Our President told the Rabbi and Cantor to take some personal time after the period of shiva, understanding that they had experienced some real trauma themselves. They didn’t…

So we acted well in the emergency phase of the crisis. We met the immediate needs of the family, of his BBYO and Temple community. We made sure there was room and tissues and people to lead the Shiva minyanim.

Some of our responses were inadequate: We didn’t meet with other parents for about a month. This meeting should have happened in the first week. Our entire community needed to come together to talk, and parents were especially frightened. They wanted and needed to know what to say to their sons and daughters, to cry together. Our community leadership was overwhelmed, but we needed to do more for them.

The local schools sent buses of students to the funeral, with very few adults. We should have stationed adults everywhere, to hold kids they didn’t know, to be support for these children. We should have clearly told the schools that we wanted parents and teachers with their kids. There is no teenager who should ever face this kind of situation alone or simply with his or her peers. Adults, even adults in pain, need to step up and take care of kids.

We didn’t recognize the impact of the loss on our clergy and educators, nor did we insist that they find time and space to have their own very sad feelings. The clergy stand in front of a grieving family, hold them, listen to the tears, counsel them. They simply don’t have time to process their own sense of loss and shock. As an Adjunct Lecturer at HUC-JIR, I know that we teach clergy about self-care. But understanding self-care and doing it are very different things. As a psychologist, I know that unprocessed emotion simply comes out at another time.

We haven’t continued to reach out to youth and parent groups, which implies that we believe they’re no longer suffering. They are. Psychological literature tells us that the typical life cycle of grief is 18 months, and that complicated grief takes longer. While we may not need to be holding community meetings now, we do need to be aware that this loss is still active, still frightening our parents and our kids.

As we think about this and other crises, going forward, we must recognize that this kind of community horror will continue. Rabbis and Cantors are taught about suicide in school, but there is simply no way to prepare oneself for the actual experience.

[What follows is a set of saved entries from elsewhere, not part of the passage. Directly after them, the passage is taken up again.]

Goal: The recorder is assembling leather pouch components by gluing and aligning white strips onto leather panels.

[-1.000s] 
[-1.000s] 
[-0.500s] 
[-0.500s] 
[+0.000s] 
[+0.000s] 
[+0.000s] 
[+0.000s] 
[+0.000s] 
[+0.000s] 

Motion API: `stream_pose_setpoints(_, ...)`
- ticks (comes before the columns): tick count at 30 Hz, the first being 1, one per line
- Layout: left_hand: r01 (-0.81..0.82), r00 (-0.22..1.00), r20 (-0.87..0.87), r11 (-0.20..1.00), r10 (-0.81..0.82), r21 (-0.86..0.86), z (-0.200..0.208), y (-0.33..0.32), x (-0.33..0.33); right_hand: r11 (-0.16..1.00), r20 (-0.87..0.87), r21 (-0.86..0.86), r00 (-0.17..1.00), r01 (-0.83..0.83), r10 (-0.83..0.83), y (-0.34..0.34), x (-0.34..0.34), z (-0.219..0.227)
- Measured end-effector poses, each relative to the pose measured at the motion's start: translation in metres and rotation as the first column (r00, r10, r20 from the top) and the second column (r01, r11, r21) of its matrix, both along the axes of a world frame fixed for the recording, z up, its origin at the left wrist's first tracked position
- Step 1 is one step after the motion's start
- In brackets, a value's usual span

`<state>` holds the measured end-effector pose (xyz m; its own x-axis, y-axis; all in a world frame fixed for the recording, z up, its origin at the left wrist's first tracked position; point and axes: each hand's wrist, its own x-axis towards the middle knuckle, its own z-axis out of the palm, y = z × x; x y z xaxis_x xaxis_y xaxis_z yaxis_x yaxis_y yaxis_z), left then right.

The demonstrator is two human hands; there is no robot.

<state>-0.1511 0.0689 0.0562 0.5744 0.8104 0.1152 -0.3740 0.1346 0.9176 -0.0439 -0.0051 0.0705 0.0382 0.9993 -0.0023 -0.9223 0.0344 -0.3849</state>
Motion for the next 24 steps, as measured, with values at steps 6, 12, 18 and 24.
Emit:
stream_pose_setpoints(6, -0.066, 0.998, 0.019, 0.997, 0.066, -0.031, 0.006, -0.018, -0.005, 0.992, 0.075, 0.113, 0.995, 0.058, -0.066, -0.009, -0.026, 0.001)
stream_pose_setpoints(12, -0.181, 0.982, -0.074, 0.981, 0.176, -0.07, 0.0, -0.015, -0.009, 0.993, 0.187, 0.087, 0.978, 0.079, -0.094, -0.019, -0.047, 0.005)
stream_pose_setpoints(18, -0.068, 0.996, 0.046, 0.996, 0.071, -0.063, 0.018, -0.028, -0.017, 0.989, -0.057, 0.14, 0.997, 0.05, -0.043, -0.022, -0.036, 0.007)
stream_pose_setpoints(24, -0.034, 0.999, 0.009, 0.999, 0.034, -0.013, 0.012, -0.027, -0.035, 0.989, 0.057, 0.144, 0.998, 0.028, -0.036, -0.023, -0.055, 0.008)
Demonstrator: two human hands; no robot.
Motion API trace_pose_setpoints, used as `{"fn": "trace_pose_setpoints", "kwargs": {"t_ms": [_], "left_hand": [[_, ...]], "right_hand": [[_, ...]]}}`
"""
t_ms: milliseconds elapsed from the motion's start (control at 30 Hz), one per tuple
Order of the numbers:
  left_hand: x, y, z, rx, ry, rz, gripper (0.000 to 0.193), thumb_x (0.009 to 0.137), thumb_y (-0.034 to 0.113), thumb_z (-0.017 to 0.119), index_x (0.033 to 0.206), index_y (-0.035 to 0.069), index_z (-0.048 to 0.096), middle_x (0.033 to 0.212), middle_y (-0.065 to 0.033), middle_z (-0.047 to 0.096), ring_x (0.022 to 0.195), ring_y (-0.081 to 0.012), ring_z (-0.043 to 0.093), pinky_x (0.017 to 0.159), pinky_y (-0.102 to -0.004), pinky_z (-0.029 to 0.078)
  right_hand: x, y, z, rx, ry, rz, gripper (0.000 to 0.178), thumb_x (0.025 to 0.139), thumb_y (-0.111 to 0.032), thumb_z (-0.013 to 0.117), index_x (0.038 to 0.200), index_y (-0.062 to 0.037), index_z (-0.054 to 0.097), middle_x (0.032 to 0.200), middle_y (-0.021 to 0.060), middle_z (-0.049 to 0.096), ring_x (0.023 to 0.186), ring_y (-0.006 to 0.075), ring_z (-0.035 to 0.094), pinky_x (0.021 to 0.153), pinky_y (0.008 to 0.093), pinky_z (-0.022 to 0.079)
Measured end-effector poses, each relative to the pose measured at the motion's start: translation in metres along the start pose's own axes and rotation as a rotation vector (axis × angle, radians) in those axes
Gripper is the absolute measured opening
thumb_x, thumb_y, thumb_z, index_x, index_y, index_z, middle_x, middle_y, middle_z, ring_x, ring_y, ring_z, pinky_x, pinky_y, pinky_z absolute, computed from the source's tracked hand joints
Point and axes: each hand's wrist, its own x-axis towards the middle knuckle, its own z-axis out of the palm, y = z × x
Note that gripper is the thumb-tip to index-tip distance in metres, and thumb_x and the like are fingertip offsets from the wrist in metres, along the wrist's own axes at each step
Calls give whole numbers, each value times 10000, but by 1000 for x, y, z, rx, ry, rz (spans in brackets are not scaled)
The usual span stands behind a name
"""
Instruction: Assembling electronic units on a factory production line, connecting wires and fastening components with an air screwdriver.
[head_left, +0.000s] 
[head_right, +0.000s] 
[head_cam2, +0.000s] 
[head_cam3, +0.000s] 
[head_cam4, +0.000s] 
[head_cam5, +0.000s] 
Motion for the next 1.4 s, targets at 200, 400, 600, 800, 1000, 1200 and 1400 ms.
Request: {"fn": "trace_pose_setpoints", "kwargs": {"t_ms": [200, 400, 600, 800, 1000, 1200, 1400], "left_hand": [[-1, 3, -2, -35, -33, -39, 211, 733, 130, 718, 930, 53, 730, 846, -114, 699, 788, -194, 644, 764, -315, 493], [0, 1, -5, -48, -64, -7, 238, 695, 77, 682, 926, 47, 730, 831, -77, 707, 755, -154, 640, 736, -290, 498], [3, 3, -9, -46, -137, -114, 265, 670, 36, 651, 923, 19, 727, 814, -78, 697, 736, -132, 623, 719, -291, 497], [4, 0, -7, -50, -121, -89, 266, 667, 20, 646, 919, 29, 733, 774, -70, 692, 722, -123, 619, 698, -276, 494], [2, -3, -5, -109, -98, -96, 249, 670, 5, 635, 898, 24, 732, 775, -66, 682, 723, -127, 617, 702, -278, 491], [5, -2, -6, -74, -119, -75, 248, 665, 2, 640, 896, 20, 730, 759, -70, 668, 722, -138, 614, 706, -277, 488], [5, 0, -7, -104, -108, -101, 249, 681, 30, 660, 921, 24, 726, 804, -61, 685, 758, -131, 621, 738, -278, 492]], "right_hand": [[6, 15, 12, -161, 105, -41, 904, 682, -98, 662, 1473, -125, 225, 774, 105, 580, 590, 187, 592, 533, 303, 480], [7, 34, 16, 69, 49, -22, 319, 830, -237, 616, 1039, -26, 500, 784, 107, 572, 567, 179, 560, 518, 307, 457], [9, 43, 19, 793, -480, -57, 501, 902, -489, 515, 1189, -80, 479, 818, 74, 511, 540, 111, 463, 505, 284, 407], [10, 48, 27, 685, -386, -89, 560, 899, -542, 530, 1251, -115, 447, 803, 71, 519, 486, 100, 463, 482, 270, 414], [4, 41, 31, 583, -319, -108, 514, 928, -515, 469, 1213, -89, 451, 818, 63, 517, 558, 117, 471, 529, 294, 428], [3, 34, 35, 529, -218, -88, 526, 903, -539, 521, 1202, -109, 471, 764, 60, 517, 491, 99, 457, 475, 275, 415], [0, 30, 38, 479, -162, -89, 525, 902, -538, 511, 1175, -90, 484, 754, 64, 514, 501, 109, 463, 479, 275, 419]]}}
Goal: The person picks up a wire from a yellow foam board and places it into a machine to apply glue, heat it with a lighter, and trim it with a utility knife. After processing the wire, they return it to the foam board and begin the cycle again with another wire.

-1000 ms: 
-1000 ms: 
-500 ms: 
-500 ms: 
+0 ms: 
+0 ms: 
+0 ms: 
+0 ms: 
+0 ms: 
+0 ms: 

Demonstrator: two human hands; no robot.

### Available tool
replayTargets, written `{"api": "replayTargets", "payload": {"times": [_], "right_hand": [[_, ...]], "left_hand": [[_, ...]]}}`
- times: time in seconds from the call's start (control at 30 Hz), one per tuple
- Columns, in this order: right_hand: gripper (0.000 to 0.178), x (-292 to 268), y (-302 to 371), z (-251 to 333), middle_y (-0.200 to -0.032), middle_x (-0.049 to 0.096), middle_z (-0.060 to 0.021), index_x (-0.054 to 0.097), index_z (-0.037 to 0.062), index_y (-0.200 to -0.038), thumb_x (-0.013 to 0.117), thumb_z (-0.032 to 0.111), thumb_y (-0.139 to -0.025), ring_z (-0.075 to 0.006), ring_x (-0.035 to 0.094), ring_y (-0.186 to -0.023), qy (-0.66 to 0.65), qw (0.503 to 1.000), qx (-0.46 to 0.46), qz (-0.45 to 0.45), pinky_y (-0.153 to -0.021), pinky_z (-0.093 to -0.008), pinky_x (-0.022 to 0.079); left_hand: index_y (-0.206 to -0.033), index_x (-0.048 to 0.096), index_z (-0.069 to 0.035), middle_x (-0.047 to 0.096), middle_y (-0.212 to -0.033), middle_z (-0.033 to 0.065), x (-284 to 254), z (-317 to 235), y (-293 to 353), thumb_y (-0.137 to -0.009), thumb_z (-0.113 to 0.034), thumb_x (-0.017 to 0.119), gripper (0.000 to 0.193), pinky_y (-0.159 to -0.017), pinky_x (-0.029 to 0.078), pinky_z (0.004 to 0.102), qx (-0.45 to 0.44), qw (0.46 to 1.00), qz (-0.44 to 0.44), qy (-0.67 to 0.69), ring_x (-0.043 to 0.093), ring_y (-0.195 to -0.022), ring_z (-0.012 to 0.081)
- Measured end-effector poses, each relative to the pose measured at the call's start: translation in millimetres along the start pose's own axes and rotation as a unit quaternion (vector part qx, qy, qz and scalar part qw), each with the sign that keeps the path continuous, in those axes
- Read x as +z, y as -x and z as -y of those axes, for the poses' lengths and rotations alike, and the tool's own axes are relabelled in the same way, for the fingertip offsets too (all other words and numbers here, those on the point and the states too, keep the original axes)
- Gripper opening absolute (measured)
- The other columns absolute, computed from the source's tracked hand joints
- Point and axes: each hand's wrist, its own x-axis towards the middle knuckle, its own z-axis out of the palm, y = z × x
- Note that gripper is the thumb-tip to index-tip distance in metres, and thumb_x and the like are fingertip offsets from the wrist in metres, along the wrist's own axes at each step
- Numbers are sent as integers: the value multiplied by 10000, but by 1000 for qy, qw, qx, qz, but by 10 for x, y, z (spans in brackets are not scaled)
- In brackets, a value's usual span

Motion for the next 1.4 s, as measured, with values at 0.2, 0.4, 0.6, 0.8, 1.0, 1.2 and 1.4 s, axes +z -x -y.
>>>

But our Jewish professionals can help each other. There could and should be some way that clergy can find out who is experiencing a suicide in their community, so that those who have experience can reach out and give structure and support to those in the throes. This could be a list-serv, a support group. It could happen through schools or clergy/educator associations. We need to recognize that professionals need to have the time and structure to grieve, and they are unlikely to create this time for themselves. There could and should be post-graduate training in congregational and community response to suicide. We need to find ways to come together, over the long haul of grief, recognizing that all of us have suffered, from the camp director to clergy to parents and teachers to peers. It’s all we have.

Betsy S. Stone, Ph.D. is a psychologist who has been active in Jewish Education for over 3 decades. She teaches in her home synagogue, Temple Sinai of Stamford, CT, and at Hebrew Union College-Jewish Institute of Religion in New York City.